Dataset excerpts
----
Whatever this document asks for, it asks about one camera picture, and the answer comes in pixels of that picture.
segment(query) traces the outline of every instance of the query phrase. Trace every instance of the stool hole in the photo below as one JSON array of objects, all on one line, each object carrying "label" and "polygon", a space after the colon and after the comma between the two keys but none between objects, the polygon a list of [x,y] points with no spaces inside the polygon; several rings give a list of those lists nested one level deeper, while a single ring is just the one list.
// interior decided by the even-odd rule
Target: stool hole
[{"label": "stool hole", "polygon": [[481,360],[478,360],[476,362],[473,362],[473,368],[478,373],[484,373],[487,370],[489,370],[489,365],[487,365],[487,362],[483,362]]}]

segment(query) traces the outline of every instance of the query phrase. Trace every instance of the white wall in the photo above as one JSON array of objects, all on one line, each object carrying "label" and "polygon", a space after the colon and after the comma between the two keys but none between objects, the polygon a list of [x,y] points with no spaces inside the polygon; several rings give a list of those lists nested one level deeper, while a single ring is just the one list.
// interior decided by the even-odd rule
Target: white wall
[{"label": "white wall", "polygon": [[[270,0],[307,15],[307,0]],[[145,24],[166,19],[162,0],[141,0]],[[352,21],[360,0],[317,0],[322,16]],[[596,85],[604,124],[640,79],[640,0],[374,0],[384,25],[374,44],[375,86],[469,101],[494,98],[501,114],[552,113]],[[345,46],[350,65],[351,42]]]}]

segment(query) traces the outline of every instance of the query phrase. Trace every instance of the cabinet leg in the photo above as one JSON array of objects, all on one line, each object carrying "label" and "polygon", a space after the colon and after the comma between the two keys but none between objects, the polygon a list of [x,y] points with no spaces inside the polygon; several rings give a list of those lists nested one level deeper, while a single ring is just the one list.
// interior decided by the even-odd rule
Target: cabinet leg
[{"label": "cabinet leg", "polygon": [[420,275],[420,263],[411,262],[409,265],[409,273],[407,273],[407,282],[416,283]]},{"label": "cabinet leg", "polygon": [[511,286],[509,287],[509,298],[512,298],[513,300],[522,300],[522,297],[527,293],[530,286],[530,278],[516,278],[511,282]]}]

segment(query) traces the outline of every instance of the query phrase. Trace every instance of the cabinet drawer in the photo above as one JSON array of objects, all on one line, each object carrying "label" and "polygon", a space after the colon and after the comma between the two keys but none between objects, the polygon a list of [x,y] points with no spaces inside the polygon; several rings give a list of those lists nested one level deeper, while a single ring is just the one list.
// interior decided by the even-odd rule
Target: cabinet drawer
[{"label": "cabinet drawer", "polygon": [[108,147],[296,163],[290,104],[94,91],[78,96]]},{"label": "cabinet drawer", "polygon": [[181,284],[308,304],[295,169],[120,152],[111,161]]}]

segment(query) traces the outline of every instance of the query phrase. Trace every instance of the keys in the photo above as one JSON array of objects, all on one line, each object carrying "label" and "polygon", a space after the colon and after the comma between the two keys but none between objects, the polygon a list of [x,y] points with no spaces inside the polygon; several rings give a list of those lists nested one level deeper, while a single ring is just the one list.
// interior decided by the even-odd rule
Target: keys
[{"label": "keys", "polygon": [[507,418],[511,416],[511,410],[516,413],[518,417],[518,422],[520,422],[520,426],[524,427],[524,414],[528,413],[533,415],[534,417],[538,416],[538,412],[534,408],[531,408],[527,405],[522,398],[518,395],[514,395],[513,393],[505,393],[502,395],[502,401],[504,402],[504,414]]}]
----
» **TASK BRIEF**
Output all of the data without altering a single line.

» **REPLY**
Whatever this document asks for, it asks about one camera picture, and the answer comes in pixels of that picture.
segment(query) traces the outline of every instance of the query phrase. Trace every instance of the stool hole in the photo below as one JSON array of objects, all on one line, each object carrying "label" and "polygon", a space after the colon and after the comma between the two keys but none between objects, the polygon a list of [x,y] points with no spaces inside the polygon; several rings give a list of those lists nested one level deeper, while a single ring is just the one list.
// interior decided by the even-odd rule
Target: stool hole
[{"label": "stool hole", "polygon": [[481,360],[478,360],[476,362],[473,362],[473,368],[478,373],[484,373],[487,370],[489,370],[489,365],[487,365],[487,362],[483,362]]}]

segment(query) traces the outline of every instance of the query phrase. Trace every instance of the white wall in the photo above as one JSON array of objects, all on one line, each object carrying "label" and "polygon", a space after the colon and after the comma between the two keys but none between objects, the polygon a list of [x,y] points with no spaces inside the polygon; several rings give a list of those lists nested one level deeper, while a single ring is just the one list.
// interior decided by the even-odd rule
Target: white wall
[{"label": "white wall", "polygon": [[[270,0],[307,15],[307,0]],[[145,24],[166,19],[162,0],[141,0]],[[352,21],[360,0],[317,0],[322,16]],[[596,85],[604,124],[640,79],[640,0],[374,0],[384,25],[374,44],[375,86],[469,101],[494,98],[501,114],[552,113]],[[345,46],[350,65],[351,42]]]}]

segment(query) traces the outline of every instance of the query phrase. Trace every instance of the cabinet leg in the photo above as one JSON array of objects, all on one line, each object carrying "label" and "polygon", a space after the colon and after the comma between the two keys but none between objects, the polygon a list of [x,y] points with no spaces inside the polygon; several rings give a list of those lists nested one level deeper, while a single ring is just the one list.
// interior decided by the even-odd rule
Target: cabinet leg
[{"label": "cabinet leg", "polygon": [[420,275],[420,263],[411,262],[409,265],[409,273],[407,273],[407,282],[416,283]]},{"label": "cabinet leg", "polygon": [[511,286],[509,287],[509,298],[512,298],[513,300],[522,300],[522,297],[527,293],[530,286],[530,278],[516,278],[511,282]]}]

segment(query) traces the outline of every instance of the query phrase. Trace every instance of the cabinet drawer in the photo above as one JSON array of objects, all on one line, each object carrying "label" and "polygon", a space after the colon and after the comma between the two keys but none between objects, the polygon a list of [x,y] points with no spaces inside the polygon; several rings give a list of those lists nested one level deeper, while a single ring is just the one list.
// interior decided by the even-odd rule
Target: cabinet drawer
[{"label": "cabinet drawer", "polygon": [[108,147],[296,163],[290,104],[94,91],[78,96]]},{"label": "cabinet drawer", "polygon": [[181,284],[308,304],[295,169],[120,152],[111,161]]}]

segment(query) traces the outline of every instance of the query phrase. Trace every instance of the keys in the photo above as one JSON array of objects, all on one line, each object carrying "label" and "polygon", a space after the colon and after the comma between the two keys but none between objects, the polygon a list of [x,y] points with no spaces inside the polygon; several rings give a list of those lists nested one level deeper, while a single ring is just the one list.
// interior decided by the even-odd rule
Target: keys
[{"label": "keys", "polygon": [[507,418],[511,416],[511,410],[516,413],[518,417],[518,422],[520,422],[520,426],[524,427],[524,414],[528,413],[533,415],[534,417],[538,416],[538,412],[534,408],[531,408],[527,405],[522,398],[518,395],[514,395],[513,393],[505,393],[502,395],[502,401],[504,402],[504,414]]}]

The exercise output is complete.